(YOUR GOAL) Would you output the entries below only from the line containing "thing at (77, 193), step" through the line containing "thing at (69, 17), step", exactly as they stand and with both ends included?

Records excerpted from a collection:
################

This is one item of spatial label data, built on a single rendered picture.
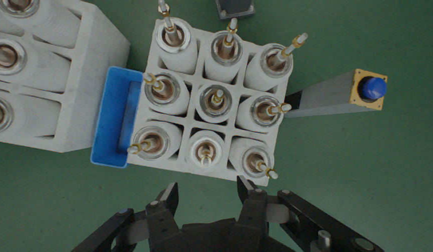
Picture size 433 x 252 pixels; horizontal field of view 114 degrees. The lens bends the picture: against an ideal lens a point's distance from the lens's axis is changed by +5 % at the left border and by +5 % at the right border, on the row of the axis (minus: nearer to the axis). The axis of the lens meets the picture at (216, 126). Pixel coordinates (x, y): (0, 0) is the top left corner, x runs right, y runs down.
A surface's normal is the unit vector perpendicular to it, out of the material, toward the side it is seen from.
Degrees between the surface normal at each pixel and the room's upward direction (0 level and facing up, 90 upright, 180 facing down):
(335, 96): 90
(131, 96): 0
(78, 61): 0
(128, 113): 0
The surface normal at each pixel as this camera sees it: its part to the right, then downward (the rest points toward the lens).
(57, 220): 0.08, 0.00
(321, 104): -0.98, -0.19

################

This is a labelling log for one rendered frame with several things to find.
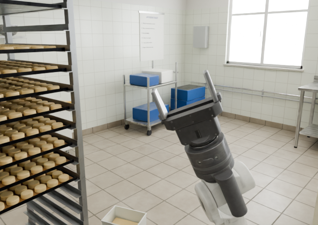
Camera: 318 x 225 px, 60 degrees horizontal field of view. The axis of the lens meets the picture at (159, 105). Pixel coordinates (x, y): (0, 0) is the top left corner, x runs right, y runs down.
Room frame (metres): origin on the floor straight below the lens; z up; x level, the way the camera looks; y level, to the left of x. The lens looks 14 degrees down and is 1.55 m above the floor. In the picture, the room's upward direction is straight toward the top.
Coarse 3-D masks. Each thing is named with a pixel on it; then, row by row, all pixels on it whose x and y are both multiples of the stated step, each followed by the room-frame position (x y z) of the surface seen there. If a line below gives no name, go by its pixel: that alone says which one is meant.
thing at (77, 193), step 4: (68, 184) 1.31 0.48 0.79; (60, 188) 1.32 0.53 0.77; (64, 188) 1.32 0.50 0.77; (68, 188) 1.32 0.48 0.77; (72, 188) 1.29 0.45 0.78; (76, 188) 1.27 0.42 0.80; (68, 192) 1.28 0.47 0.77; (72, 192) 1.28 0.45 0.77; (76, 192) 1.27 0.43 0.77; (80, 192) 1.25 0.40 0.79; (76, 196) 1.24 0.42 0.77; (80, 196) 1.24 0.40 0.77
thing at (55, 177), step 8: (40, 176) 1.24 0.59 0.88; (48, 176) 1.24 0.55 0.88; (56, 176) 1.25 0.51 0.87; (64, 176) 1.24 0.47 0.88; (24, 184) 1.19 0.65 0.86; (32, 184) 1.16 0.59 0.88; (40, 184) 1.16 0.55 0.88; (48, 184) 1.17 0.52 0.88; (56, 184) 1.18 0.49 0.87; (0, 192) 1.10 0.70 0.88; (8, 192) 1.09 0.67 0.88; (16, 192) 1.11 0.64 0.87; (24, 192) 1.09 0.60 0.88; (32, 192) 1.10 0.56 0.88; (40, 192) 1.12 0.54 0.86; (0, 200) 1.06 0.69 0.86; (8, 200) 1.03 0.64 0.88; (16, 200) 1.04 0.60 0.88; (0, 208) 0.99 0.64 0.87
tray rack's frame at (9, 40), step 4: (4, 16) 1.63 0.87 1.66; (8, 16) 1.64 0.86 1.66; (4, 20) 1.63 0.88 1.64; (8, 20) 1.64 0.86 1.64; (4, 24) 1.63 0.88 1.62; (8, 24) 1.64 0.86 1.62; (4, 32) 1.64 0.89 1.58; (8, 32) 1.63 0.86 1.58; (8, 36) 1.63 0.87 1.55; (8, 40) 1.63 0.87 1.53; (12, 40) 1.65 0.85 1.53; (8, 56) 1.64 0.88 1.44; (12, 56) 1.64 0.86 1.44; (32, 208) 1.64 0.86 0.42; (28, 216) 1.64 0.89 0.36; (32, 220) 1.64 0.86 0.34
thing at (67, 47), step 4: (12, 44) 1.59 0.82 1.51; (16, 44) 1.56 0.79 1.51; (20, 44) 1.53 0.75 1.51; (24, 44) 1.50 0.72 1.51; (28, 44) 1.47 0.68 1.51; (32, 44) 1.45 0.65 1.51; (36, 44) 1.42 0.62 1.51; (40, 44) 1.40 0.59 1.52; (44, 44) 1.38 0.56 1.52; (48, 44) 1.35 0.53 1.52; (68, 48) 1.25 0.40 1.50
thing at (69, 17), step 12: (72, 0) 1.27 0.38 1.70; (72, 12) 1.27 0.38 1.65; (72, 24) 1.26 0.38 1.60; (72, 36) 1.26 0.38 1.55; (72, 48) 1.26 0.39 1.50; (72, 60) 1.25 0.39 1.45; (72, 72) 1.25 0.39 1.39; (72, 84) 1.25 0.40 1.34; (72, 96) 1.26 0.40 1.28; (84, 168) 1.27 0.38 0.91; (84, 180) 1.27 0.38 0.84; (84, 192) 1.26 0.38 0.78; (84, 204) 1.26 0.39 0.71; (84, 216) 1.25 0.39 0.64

################

(WRITTEN RESPONSE)
thing at (77, 193), step 4: (68, 184) 1.31 0.48 0.79; (60, 188) 1.32 0.53 0.77; (64, 188) 1.32 0.50 0.77; (68, 188) 1.32 0.48 0.77; (72, 188) 1.29 0.45 0.78; (76, 188) 1.27 0.42 0.80; (68, 192) 1.28 0.47 0.77; (72, 192) 1.28 0.45 0.77; (76, 192) 1.27 0.43 0.77; (80, 192) 1.25 0.40 0.79; (76, 196) 1.24 0.42 0.77; (80, 196) 1.24 0.40 0.77
thing at (55, 177), step 8: (40, 176) 1.24 0.59 0.88; (48, 176) 1.24 0.55 0.88; (56, 176) 1.25 0.51 0.87; (64, 176) 1.24 0.47 0.88; (24, 184) 1.19 0.65 0.86; (32, 184) 1.16 0.59 0.88; (40, 184) 1.16 0.55 0.88; (48, 184) 1.17 0.52 0.88; (56, 184) 1.18 0.49 0.87; (0, 192) 1.10 0.70 0.88; (8, 192) 1.09 0.67 0.88; (16, 192) 1.11 0.64 0.87; (24, 192) 1.09 0.60 0.88; (32, 192) 1.10 0.56 0.88; (40, 192) 1.12 0.54 0.86; (0, 200) 1.06 0.69 0.86; (8, 200) 1.03 0.64 0.88; (16, 200) 1.04 0.60 0.88; (0, 208) 0.99 0.64 0.87
tray rack's frame at (9, 40), step 4: (4, 16) 1.63 0.87 1.66; (8, 16) 1.64 0.86 1.66; (4, 20) 1.63 0.88 1.64; (8, 20) 1.64 0.86 1.64; (4, 24) 1.63 0.88 1.62; (8, 24) 1.64 0.86 1.62; (4, 32) 1.64 0.89 1.58; (8, 32) 1.63 0.86 1.58; (8, 36) 1.63 0.87 1.55; (8, 40) 1.63 0.87 1.53; (12, 40) 1.65 0.85 1.53; (8, 56) 1.64 0.88 1.44; (12, 56) 1.64 0.86 1.44; (32, 208) 1.64 0.86 0.42; (28, 216) 1.64 0.89 0.36; (32, 220) 1.64 0.86 0.34
thing at (67, 47), step 4: (12, 44) 1.59 0.82 1.51; (16, 44) 1.56 0.79 1.51; (20, 44) 1.53 0.75 1.51; (24, 44) 1.50 0.72 1.51; (28, 44) 1.47 0.68 1.51; (32, 44) 1.45 0.65 1.51; (36, 44) 1.42 0.62 1.51; (40, 44) 1.40 0.59 1.52; (44, 44) 1.38 0.56 1.52; (48, 44) 1.35 0.53 1.52; (68, 48) 1.25 0.40 1.50
thing at (69, 17), step 12: (72, 0) 1.27 0.38 1.70; (72, 12) 1.27 0.38 1.65; (72, 24) 1.26 0.38 1.60; (72, 36) 1.26 0.38 1.55; (72, 48) 1.26 0.39 1.50; (72, 60) 1.25 0.39 1.45; (72, 72) 1.25 0.39 1.39; (72, 84) 1.25 0.40 1.34; (72, 96) 1.26 0.40 1.28; (84, 168) 1.27 0.38 0.91; (84, 180) 1.27 0.38 0.84; (84, 192) 1.26 0.38 0.78; (84, 204) 1.26 0.39 0.71; (84, 216) 1.25 0.39 0.64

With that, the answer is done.